Why it matters in practice
AI Attack Surface Primer matters because it shapes how an operator scopes the work, chooses validation steps, prioritizes evidence and explains risk. The point is not to accumulate trivia; it is to understand which control boundary is in play and how that boundary can fail under realistic pressure.
This note keeps ai attack surface primer tied to offensive workflow: what to observe, what to prove, what usually goes wrong, and which references remain useful once an assessment moves from planning into active validation.
Primary coverage
The items below mark the main workflows, concepts, tools and validation themes that repeatedly matter when working through ai attack surface primer.
Selected public references
- Map every source of attacker-controlled text, files and URLs that can enter context.
- Trace whether retrieved content can outrank or distort system-level instructions.
- Identify all tools, connectors and side effects reachable from the planner.

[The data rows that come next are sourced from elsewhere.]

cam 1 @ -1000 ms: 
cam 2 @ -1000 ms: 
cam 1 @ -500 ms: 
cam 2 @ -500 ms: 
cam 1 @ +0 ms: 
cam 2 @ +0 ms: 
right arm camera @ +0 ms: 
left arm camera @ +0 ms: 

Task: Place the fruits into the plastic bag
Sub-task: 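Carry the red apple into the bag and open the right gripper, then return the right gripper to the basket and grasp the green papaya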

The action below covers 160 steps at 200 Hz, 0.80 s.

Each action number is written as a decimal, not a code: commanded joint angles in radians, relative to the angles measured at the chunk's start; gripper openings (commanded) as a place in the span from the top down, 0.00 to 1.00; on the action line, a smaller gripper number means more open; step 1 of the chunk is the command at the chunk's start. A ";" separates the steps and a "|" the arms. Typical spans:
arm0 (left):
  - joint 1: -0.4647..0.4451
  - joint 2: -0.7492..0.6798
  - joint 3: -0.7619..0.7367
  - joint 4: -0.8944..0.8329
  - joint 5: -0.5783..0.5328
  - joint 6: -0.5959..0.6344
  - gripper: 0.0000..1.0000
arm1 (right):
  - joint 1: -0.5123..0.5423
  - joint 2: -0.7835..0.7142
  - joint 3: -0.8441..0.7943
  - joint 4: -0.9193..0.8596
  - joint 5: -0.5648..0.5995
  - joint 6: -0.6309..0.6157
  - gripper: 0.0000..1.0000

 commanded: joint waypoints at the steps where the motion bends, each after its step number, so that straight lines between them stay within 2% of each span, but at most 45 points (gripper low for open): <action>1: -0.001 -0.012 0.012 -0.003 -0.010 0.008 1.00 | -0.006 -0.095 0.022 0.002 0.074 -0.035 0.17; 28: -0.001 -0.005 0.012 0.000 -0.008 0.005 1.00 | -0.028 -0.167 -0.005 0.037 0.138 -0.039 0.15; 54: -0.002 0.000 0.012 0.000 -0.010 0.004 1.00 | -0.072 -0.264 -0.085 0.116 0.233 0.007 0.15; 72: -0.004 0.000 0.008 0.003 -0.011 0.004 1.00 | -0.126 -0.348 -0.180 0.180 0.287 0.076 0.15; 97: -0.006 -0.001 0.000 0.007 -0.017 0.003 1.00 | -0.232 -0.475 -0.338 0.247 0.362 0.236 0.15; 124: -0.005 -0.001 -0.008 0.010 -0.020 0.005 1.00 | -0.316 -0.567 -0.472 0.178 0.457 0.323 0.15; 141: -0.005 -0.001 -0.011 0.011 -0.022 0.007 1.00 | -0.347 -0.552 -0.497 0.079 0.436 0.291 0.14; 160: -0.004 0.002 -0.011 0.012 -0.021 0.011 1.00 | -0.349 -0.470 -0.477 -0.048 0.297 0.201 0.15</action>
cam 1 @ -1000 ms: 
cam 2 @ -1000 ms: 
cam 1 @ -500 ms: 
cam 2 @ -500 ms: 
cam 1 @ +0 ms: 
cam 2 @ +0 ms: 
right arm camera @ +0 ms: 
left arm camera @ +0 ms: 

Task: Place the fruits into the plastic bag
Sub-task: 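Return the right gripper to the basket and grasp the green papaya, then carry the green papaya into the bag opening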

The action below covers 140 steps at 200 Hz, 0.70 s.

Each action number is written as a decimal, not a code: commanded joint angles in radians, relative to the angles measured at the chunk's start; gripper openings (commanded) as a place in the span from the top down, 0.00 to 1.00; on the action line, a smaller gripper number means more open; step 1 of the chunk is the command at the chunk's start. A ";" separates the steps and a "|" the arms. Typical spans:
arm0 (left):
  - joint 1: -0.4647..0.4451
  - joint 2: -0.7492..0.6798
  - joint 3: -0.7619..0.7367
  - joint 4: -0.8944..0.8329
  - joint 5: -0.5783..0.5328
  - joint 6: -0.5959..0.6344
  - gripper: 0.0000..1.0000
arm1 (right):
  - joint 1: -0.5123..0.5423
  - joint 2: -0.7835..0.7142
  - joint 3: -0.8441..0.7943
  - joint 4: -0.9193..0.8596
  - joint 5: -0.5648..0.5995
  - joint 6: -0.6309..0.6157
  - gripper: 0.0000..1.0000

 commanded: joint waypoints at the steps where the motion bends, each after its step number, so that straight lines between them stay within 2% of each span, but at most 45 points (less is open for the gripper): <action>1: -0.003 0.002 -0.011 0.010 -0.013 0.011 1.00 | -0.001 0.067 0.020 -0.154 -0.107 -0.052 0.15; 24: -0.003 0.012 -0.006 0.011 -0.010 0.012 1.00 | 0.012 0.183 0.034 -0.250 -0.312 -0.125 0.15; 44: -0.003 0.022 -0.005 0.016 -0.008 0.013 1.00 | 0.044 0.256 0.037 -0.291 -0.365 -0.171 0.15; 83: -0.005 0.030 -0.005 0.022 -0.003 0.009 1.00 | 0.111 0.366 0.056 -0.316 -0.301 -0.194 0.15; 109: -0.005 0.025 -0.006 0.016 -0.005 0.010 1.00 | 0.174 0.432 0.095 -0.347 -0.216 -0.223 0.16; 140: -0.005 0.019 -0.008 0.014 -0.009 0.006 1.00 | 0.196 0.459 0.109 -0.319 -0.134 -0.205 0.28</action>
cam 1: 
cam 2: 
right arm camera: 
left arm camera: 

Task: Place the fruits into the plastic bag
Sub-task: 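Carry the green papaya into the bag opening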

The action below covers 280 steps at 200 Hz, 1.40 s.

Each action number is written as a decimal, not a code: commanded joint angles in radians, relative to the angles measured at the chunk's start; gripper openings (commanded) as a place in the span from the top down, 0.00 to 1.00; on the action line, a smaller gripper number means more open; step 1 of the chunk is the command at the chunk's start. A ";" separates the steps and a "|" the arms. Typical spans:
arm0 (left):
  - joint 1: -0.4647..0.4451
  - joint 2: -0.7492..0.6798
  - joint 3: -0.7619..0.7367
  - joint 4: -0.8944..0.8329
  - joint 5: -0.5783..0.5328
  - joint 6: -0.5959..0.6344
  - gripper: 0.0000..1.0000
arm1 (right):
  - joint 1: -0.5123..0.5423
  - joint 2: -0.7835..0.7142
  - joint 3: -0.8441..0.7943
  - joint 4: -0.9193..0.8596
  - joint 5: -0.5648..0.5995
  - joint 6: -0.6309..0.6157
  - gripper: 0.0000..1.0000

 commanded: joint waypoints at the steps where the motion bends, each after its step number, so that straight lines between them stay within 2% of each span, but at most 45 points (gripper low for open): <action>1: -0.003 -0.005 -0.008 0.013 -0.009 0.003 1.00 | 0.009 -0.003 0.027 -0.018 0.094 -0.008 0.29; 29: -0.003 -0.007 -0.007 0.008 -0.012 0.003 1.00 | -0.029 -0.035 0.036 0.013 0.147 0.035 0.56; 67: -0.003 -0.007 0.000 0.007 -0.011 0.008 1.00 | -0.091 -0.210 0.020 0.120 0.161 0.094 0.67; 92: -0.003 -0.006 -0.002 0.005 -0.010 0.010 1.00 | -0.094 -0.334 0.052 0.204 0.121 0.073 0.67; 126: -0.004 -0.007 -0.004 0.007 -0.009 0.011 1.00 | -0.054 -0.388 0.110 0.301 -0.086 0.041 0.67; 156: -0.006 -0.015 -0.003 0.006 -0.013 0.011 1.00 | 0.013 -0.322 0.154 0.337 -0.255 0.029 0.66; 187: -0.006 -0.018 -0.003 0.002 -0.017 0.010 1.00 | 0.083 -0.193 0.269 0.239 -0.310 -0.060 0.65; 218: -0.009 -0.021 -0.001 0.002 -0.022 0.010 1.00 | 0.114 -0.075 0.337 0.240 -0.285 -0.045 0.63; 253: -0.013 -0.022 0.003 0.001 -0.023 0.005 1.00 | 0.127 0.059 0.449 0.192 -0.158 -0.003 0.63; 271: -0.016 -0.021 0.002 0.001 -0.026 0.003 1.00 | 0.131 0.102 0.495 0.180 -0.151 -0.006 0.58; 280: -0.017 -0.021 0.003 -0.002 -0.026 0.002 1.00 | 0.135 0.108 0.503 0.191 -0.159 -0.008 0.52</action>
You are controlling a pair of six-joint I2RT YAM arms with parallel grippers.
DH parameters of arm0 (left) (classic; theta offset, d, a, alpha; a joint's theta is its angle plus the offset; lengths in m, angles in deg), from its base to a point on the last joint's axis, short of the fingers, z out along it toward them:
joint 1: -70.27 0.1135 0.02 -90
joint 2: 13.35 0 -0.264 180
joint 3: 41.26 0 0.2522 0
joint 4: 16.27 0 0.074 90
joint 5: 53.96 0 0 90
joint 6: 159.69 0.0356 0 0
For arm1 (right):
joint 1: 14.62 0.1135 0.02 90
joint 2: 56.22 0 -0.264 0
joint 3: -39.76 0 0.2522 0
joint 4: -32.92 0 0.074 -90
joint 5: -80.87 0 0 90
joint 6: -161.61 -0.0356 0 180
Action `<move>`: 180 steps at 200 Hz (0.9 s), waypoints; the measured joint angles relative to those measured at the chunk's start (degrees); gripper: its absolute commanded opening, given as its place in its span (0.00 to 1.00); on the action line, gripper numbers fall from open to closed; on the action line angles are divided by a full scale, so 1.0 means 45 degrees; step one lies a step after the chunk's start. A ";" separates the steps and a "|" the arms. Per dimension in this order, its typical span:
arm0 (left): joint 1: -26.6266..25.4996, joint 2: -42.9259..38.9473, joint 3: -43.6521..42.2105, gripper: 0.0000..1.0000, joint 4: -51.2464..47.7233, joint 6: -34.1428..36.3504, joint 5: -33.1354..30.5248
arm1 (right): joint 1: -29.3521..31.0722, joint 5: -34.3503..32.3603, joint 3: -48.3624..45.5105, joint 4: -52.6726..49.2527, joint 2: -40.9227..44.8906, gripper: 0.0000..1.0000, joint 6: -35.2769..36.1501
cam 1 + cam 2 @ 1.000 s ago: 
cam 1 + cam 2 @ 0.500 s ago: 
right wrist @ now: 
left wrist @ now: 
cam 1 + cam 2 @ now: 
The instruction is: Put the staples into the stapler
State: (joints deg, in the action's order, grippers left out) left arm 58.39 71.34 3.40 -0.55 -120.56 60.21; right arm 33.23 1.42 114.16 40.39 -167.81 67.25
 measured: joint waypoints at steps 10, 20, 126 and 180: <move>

- Check whether model output is consumed by code, analysts or automated actions without sanitisation.
- Separate surprising output from reachable impact and prove the business consequence.
Selected public references
- OWASP Gen AI Security ProjectProject home for current LLM and GenAI security guidance.
- MITRE ATLASTechnique and threat mapping for AI-enabled systems.
- NIST AI RMF 1.0Risk framing for AI systems and operational controls.